Safe nautical charts require a carefully designed bathymetric survey policy,
especially in shallow sandy seas that potentially have dynamic sea floor patterns.
Bathymetric resurveying at sea is a costly process with limited resources,
though. A pattern on the sea floor known as tidal sand waves is clearly present
in bathymetric surveys, endangering navigation in the Southern North Sea because
of the potential dynamics of this pattern. An important factor in an
efficient resurvey policy is the type and size of sea floor dynamics. The uncertainties
of measurement and interpolation associated with the depth values
enable the statistical processing of a time series of surveys, using deformation
analysis. Currently, there is no procedure available that satisfies the Royal
Netherlands Navy requirements. Therefore, a deformation analysis procedure
is designed, implemented and tested in such a way that the procedure works on
bathymetric data and satisfies the Royal Netherlands Navy requirements. Also,
it is necessary to develop a procedure that translates the results into changes of
the resurvey policy, taking into account their confidence intervals.
To describe the sea floor statistically, we assume the sea floor to consist
of a spatial trend function (or characterization) and a residual function (or
dispersion). Such a description is called a representation. The covariances
between positions are expressed in a covariance function, based on the residual
function. The covariance function is used by Kriging, an interpolation procedure
that propagates the variances and covariances of the data points to variances of
the interpolated values. This approach is used widely for spatial analyses, like
the interpolation of a bathymetric data set.
The method that we propose uses Kriging to produce a time series of grids
of depth values and their variances.
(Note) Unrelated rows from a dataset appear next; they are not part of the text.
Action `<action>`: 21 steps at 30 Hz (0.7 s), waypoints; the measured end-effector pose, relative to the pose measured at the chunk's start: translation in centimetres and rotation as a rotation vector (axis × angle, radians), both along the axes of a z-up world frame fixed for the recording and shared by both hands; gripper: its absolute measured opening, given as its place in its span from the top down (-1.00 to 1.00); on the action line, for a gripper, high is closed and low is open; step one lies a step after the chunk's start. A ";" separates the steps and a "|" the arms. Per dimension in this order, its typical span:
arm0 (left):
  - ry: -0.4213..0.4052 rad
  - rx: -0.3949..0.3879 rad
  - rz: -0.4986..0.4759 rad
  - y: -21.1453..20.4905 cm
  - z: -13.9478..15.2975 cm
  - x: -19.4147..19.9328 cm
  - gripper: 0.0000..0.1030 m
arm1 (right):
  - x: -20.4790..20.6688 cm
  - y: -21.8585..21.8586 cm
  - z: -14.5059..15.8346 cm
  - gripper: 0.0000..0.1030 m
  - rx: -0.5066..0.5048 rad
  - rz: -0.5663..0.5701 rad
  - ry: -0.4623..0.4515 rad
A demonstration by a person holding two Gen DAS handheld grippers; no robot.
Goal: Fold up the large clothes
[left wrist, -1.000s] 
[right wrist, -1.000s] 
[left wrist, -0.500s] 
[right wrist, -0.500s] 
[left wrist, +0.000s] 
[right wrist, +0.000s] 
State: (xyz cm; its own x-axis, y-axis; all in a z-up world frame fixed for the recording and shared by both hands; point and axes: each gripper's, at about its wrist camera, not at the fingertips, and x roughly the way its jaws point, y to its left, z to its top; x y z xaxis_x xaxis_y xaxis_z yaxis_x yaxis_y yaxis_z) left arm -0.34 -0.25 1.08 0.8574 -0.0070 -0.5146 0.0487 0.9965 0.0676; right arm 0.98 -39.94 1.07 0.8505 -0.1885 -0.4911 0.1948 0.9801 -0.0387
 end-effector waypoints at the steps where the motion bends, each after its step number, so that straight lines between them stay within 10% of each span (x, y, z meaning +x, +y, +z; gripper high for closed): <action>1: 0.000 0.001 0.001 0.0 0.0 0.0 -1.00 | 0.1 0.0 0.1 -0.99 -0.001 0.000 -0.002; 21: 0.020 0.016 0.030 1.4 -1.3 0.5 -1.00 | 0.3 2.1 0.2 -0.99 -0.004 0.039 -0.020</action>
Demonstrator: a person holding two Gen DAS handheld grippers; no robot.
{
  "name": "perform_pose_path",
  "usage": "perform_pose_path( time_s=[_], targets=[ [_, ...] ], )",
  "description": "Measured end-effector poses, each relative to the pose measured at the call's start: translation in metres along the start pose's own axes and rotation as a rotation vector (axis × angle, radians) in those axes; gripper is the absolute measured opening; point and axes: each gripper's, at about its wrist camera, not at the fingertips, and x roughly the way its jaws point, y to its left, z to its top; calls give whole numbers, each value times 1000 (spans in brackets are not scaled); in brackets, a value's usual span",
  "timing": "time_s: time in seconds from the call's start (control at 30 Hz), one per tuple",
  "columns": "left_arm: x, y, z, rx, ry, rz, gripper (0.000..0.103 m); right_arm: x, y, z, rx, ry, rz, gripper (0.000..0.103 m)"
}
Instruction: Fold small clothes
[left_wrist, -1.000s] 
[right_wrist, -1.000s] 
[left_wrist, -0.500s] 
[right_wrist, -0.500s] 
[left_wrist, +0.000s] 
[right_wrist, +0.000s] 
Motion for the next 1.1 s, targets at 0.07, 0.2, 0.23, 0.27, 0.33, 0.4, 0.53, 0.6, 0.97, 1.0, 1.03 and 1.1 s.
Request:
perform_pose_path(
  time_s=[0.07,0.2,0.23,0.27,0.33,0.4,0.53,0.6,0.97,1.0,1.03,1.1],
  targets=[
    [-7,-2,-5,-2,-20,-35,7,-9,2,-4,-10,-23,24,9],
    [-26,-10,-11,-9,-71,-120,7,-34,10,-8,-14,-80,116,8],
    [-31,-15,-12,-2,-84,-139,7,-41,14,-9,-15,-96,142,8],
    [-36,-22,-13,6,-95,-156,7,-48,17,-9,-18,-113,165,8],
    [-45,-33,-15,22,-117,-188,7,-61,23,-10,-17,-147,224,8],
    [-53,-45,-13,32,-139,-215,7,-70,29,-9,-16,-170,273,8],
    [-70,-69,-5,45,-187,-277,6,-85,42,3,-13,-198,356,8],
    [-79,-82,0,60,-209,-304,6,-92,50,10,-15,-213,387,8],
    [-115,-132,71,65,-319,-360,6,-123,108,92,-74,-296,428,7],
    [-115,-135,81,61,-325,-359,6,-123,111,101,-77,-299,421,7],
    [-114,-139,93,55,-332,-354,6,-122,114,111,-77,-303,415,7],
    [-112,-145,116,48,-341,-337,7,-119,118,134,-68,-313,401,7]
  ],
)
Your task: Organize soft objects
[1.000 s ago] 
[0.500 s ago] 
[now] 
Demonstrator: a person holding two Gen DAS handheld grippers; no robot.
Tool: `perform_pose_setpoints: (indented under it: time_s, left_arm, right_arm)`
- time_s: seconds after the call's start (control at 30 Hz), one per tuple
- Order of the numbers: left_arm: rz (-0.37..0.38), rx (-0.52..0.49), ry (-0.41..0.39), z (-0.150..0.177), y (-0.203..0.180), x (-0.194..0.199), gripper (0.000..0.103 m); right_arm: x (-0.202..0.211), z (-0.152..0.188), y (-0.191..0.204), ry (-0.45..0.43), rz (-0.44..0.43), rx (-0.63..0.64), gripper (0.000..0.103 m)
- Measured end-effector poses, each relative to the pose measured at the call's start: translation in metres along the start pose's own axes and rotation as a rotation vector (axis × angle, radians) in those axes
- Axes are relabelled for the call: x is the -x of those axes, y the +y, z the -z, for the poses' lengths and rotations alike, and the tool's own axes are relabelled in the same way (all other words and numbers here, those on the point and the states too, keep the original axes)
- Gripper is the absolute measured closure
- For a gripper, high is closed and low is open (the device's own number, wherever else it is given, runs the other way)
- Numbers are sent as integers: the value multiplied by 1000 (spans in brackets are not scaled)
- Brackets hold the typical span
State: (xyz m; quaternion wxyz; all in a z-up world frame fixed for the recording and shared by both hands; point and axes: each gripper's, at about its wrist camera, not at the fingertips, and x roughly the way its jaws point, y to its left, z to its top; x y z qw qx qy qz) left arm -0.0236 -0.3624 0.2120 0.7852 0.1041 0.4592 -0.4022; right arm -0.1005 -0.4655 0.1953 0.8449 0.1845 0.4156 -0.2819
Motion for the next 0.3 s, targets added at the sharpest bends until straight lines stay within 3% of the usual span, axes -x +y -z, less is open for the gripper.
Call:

Subsequently, it uses deformation analysis,
a statistical procedure based on testing theory. Our application of deformation
analysis is particularly aimed at the detection of dynamics in areas with tidal
sand waves, resulting in parameter estimates for the sea floor dynamics, and
their uncertainty. We apply the method to sea floor representations both with
and without a sand wave pattern. A test scenario is set up, consisting of a
survey of an existing area in the Southern North Sea, for which dynamics are
simulated. The results show that the proposed method detects different types
of sea floor dynamics well, leading to satisfactory estimates of the corresponding
parameters.
We show results for the anchorage area Maas West near the Port of Rotterdam,
the Netherlands first. The area is divided into 18 subareas. The results
show that a sand wave pattern is detected for most of the subareas, and a shore ward migration is detected for a majority of them. The estimated migration
rates of the sand waves are up to 7.5 m/yr, with a 95% confidence interval that
depends on the regularity of the pattern. The results are in confirmation with
previously observed migration rates for the Southern North Sea, and with an
idealized process-based model.
Thereafter, we analyze several other areas for which a time series of surveys is
available in the bathymetric archives of the Netherlands Hydrographic Service,
to study the spatial variations in sea floor dynamics. We present results for
several sand wave areas and a single flat area. In some of those areas, dredging
takes place, to guarantee minimum depths. The results indicate sand wave
migration in areas close to the coast, and bed level changes of the order of
decimeters. The dominant wavelength of the sand waves varies. We compare
our results to literature of the same sand wave areas, in which we find similar
migration rates, and different wavelengths.
By formulating four indicators, recommendations are made for the resurvey
policy on the Belgian and Netherlands Continental Shelf. These indicators follow
from the estimates for sea floor dynamics. We present a concept for the
shallowest likely depth surface, on which we base two of the indicators. The
other two indicators act as a warning: they quantify the potentially missed
dynamics, which makes the procedure more robust in case of complicated morphology.
We show clear differences in recommended resurvey frequency between
the five analyzed regions.
We conclude that the designed method is able to use a time series of bathymetric
surveys for the estimation of sea floor dynamics in a satisfactory way.
Those dynamics may be present on the scale of the sea floor, it may be a local
effect, or it may be due to a tidal sand wave pattern. Also, the results are successfully
reduced to a set of four indicators, used to improve a resurvey policy.
Based on these conclusions, we formulate recommendations on the extrapolation
of the results in space and time, on potential adaptations to the designed
procedure, and on implementation of the procedure.